Learners are increasingly taking online courses not only to learn at their own pace, but also to meet and collaborate with other learners from all over the world. For eLearning instructional designers, one solution to increase collaborative learning in a course is to inject synchronous learning activities. Synchronous events are live events that come right after one event has ended (i.e. without any idle time in between), and can provide new and exciting opportunities for interaction and communication between learners and course facilitators. Instructional designers can use synchronous events to serve different purposes in a course, including creating new means for instant feedback (for both learners and instructors) or generating excitement for an upcoming course.

While synchronous events may seem daunting or challenging to coordinate, with good preparation, they are easy to facilitate and can have many benefits for both the instructors and the learners. After testing and running synchronous events of our own, we have compiled a list of some of our best practices that we hope you can use in your next course.

1. Determine the goal of your synchronous event

What benefit would the synchronous event have for you and your learners? Is it to increase communication and collaboration in a course, or to have an opportunity to provide learners with feedback? Here are some synchronous events that we’ve used in our courses that learners have identified as helpful and worth attending.
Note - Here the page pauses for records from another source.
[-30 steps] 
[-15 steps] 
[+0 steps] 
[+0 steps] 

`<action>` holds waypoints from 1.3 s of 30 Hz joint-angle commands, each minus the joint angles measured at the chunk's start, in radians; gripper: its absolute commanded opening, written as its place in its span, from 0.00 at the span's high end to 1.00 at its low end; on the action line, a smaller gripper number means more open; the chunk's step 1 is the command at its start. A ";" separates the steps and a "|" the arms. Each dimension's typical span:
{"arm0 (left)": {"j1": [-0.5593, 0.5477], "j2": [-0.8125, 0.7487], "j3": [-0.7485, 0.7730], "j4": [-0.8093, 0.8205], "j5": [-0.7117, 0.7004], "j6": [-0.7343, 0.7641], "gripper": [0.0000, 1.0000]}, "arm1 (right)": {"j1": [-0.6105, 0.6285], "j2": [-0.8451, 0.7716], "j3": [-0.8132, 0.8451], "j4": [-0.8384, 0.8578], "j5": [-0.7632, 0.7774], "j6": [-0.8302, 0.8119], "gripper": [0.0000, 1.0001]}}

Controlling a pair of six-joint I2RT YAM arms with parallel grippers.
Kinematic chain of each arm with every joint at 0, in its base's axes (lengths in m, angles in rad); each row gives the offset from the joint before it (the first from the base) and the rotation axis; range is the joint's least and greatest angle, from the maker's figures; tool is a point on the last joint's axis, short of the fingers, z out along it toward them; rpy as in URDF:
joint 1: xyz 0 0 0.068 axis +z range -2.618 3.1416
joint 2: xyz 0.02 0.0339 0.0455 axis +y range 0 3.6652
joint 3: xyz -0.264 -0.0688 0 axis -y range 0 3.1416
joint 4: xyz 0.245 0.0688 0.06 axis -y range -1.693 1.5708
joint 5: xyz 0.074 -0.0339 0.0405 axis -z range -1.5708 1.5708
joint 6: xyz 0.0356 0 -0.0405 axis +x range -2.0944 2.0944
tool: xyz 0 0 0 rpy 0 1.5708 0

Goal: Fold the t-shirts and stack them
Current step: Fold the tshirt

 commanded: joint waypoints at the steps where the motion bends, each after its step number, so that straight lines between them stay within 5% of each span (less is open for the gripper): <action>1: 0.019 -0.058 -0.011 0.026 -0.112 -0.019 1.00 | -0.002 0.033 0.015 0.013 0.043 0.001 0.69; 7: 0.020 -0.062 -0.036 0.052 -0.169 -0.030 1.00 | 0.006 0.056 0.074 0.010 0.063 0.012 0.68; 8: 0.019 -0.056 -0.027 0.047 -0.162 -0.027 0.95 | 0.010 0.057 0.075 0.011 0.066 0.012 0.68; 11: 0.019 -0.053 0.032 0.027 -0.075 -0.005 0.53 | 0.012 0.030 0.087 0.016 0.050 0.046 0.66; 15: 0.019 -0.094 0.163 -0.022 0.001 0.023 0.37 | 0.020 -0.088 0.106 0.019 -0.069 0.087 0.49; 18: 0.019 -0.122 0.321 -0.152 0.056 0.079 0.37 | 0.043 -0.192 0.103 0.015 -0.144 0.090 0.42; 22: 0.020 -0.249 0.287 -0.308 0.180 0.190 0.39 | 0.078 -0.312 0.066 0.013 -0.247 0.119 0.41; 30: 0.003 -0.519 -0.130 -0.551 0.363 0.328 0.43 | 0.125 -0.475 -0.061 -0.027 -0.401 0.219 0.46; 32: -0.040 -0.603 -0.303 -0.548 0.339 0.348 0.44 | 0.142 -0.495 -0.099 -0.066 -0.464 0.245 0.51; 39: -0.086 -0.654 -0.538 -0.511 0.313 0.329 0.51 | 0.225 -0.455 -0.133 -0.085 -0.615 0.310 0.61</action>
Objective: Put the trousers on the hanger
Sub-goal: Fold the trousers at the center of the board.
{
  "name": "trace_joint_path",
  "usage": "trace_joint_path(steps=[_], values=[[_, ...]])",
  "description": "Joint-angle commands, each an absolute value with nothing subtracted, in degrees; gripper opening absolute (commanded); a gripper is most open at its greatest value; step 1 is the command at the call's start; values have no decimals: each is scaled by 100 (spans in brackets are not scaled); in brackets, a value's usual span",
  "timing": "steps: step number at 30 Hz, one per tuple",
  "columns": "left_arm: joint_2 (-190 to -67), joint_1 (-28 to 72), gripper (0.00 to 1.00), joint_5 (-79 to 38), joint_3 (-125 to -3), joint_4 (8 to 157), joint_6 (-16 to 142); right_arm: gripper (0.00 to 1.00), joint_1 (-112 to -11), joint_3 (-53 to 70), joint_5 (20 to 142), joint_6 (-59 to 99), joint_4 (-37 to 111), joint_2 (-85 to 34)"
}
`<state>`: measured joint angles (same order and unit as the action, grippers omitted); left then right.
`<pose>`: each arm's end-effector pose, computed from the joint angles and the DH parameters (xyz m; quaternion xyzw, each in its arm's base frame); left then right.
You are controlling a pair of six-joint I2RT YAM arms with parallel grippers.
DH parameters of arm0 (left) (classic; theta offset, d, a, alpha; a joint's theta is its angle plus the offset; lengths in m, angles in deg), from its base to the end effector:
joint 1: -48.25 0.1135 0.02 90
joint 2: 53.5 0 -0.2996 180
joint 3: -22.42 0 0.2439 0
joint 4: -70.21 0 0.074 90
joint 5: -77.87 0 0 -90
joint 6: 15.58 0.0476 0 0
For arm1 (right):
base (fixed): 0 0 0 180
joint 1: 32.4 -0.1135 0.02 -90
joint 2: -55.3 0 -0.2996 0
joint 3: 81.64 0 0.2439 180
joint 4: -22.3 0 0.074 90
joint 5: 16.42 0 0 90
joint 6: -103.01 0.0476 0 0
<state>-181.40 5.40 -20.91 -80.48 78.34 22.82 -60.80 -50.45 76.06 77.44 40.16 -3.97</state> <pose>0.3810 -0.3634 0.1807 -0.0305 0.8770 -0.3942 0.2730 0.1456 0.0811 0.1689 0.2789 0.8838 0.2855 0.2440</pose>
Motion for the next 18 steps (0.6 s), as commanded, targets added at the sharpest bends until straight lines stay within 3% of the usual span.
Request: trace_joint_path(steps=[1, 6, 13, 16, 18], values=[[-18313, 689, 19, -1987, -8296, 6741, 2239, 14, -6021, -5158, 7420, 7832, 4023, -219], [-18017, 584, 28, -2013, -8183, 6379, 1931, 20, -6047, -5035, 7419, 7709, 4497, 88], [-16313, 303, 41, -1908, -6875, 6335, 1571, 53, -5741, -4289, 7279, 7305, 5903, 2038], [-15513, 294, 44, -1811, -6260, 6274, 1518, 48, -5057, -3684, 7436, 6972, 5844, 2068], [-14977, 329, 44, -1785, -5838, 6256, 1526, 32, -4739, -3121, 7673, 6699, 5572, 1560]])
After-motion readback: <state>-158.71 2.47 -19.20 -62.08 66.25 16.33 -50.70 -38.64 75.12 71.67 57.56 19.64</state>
  • Course Preview: Generates excitement for your course by holding a live preview.
  • Ask Me Anything (AMA): Offers the instructor or outside practitioner a chance to answer participant questions that may not have been covered in the lectures and/or videos.
  • Virtual Coaching: Allows the coach to provide 1-1 private feedback to participants.
  • Invite Guest lecturers: Invites guest experts to bring new perspectives to the course.
  • Office Hours: Provides participants the chance to ask questions outside of class time about a particular assignment before it is due or to ask for feedback on assignments that have already been submitted.
  • Course Wrap-up: Concludes the course and allows instructors to share final thoughts/reflections with their participants, as well as to reiterate any key takeaways from the course.
jessicajackley

A Google Hangout with Instructor Jessica Jackley to promote her course, Global Social Entrepreneurship (More here: https://novoed.com/philanthropy-university-entrepreneurship)

2. Find a good time to host the synchronous event

There are various benefits to hosting your synchronous event before, during, or after a course, depending on the purpose of your live event.

  • Before: Generate excitement and increase registration for the course.
  • During: Increase engagement in the course by creating new means for participants to interact with the instructors and with each other.
  • After: Conclude the course by validating learner participation and providing concluding remarks and feedback (and perhaps share your upcoming courses).

While the duration of a synchronous event can depend on the topic as well as the learning outcome you are trying to achieve, we generally advise an event that lasts 30min – 1hr.

3. Get commitment from your learners

After deciding on the purpose and timing of your event, remember to get a level of commitment from people who are participating to ensure high participation and engagement during the event.

  • Use a form or survey to determine which learners will be attending a live event. Send them a calendar invite so they don’t forget.
  • If you are featuring assignments or answering questions during a live event, have learners submit their assignments or questions beforehand so the teaching team can decide on which assignments to provide feedback on or questions to answer during the live event.
columbia sherlock internet of things course

A Blab.IM session with Instructors Lance Weiler and Jorgen van der Sloot, answering learner questions for their course Sherlock Holmes and the Internet of Things (More here: https://novoed.com/columbia-sherlock-internetofthings/)

4. Find the right tool for you.

Choose the right tool that’s appropriate for the purpose of your event. Before the live event, we recommend that both the instructors and the participants chosen for the live event do a dry run to make sure they know how to use the technology. We recommend testing different tools before committing to one for your live event. Here are some free tools that we have used and recommend:

  • Google Hangouts on Air : Broadcast live events that anybody in the public can view. There is a limit of 10 participants in an On Air Google Hangout at once. So, 9 learners can be invited to be live on air with the broadcaster (or 8 if you will have both an instructor and a moderator). The Google+ event page that the Hangout will appear on is a good place for learners not participating in the Hangout to post questions. This way, the moderator and instructor can use these questions to supplement the participant’s questions, as well as answer them after the live event has ended.
  • blab.im : Host live conversations that can be broadcast live to the public. Users can sign in using their Twitter account and can join the conversation using a live Twitter feed on the page.
  • appear.in : Create a room and invite up to 8 participants to join your live event. Participants only need the URL to the event – no signin required.
erik

A live office hour with instructor Erik Siemens for the course Financial Modeling for the Social Sector (More here: https://novoed.com/philanthropy-university-financial-modeling)

5. Share the event recording

Many of your learners may be from across different timezone and unable to attend the live event. By recording the event and sharing it afterward, learners in your course will be able to benefit from the content shared during the live event.